Taj Wellington Mews, Chennai, is not interested in the debate. It opened in 2021 as South Asia’s first luxury service residence managed entirely by women, and it has been running that way ever since. More than 72% of its operational workforce is female, spanning every department, including those the industry most reliably fails to integrate. No comparable property anywhere on the subcontinent has followed its example in the four years since.

The property occupies a considered position on Old Mahabalipuram Road, Chennai’s long technology corridor, close enough to TRIL Tidel Park and RMZ to be genuinely useful to the business traveller it targets. Its 112 studio rooms and apartments are designed for extended stays – kitchenette, induction hub, the kind of considered practicality that matters when a guest is in residence for weeks rather than nights. The setting is unremarkable in the way that all serious business infrastructure is unremarkable. What happens inside is not.

The woman who runs it

Mandeep Kaur has been with IHCL for over 16 years. Her career across the group reads less like a linear ascent than a deliberate education in contrasts. At Taj Falaknuma Palace in Hyderabad, she worked to preserve Nizami-era interiors while managing the expectations of contemporary luxury guests. At Taj Exotica Resort & Spa in the Maldives, she developed a feel for resort operations at a remove from everything. At Taj West End in Bengaluru she added heritage hospitality to a range that already covered urban business hotels, and at Taj City Centre Gurugram she led housekeeping operations well enough to be named Best Housekeeper in 2023. She has also completed the High Performing Leaders Programme and the Women’s Leadership Programme through Harappa Education.

The appointment to lead Taj Wellington Mews was not, then, a symbolic one. Kaur arrived with operational range across six properties, in multiple market contexts, with a record in the departments – housekeeping, F&B, guest experience – where execution determines whether a property’s reputation holds or quietly erodes. The decision to place her at the head of IHCL’s most structurally unusual property reflected confidence in what the model could do, not merely in what it could represent.

In conversation with Hotelier India in 2025, Kaur described the impact of leading an all-women team in practical rather than rhetorical terms – the heightened attentiveness, the quality of guest memory, the atmosphere that returning visitors noticed before they could name it. Extended-stay guests described feeling, as one put it, like part of a family rather than a clientele. The guest record, tracked across four years of operations, suggests the experience is sustained rather than performed.

What the team actually does

The significance of the all-women model at Taj Wellington Mews lies not in its existence but in its scope. The hospitality industry’s progress on gender integration has tended to concentrate in guest-facing roles – front desk, reservations, service floors. The departments that carry real operational weight – engineering, security, maintenance – have been slower to change and are rarely the subject of the inclusion announcements that generate trade coverage.

At Taj Wellington Mews, the all-women workforce extends across all functions without exception. The kitchen is included. Engineering is included. Security is included. This is not an experiment in female front-of-house representation. It is a functioning hotel, in its fifth year, where women hold every position the industry typically assumes requires men. The model has not been revised, reframed or quietly walked back.
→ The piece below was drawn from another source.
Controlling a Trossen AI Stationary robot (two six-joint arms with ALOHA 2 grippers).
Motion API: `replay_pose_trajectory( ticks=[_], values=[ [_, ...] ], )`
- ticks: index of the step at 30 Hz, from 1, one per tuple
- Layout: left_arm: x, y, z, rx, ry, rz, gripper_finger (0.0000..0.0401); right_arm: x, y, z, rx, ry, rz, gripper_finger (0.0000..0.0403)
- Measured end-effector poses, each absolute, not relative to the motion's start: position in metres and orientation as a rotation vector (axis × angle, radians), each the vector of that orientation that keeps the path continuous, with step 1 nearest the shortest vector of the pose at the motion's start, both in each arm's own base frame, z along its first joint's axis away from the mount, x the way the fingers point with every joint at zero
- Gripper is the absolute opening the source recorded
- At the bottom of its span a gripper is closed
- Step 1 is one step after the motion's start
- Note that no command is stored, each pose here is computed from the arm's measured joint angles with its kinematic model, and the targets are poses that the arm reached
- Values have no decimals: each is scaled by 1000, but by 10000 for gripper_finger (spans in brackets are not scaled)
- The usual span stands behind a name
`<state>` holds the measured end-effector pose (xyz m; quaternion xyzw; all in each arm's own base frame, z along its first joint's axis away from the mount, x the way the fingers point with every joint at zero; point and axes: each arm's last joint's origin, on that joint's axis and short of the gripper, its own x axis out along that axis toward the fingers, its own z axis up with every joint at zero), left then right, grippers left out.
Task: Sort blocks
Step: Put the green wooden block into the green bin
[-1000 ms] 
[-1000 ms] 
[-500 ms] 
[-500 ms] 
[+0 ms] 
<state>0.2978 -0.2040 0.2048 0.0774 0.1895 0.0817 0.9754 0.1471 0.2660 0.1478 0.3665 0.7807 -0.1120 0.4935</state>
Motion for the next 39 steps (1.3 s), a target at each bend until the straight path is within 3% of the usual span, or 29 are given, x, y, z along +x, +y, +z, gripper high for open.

IHCL has structured institutional support around this approach. Across the group, policies include extended maternity leave, compulsory crèche facilities and expense reimbursement for IVF treatment. At Taj Wellington Mews specifically, Kaur has implemented a tiered mentorship structure: entry-level women receive career development support, mid-level managers are prepared for senior operational roles and senior leaders are given frameworks to extend their organisational reach. The architecture suggests a property built to develop talent rather than simply to deploy it.

The carbon question

In late 2025, Taj Wellington Mews achieved something distinct from its gender composition and equally instructive about the management culture at work. It became the first hotel in South Asia to receive EDGE Zero Carbon Certification – a standard developed by the International Finance Corporation, a World Bank Group member, requiring a property to exceed 40% in energy savings, 20% in both water and material savings, and to demonstrate net-zero on-site carbon emissions. No larger, more prominent or more generously resourced South Asian property had reached this standard before it.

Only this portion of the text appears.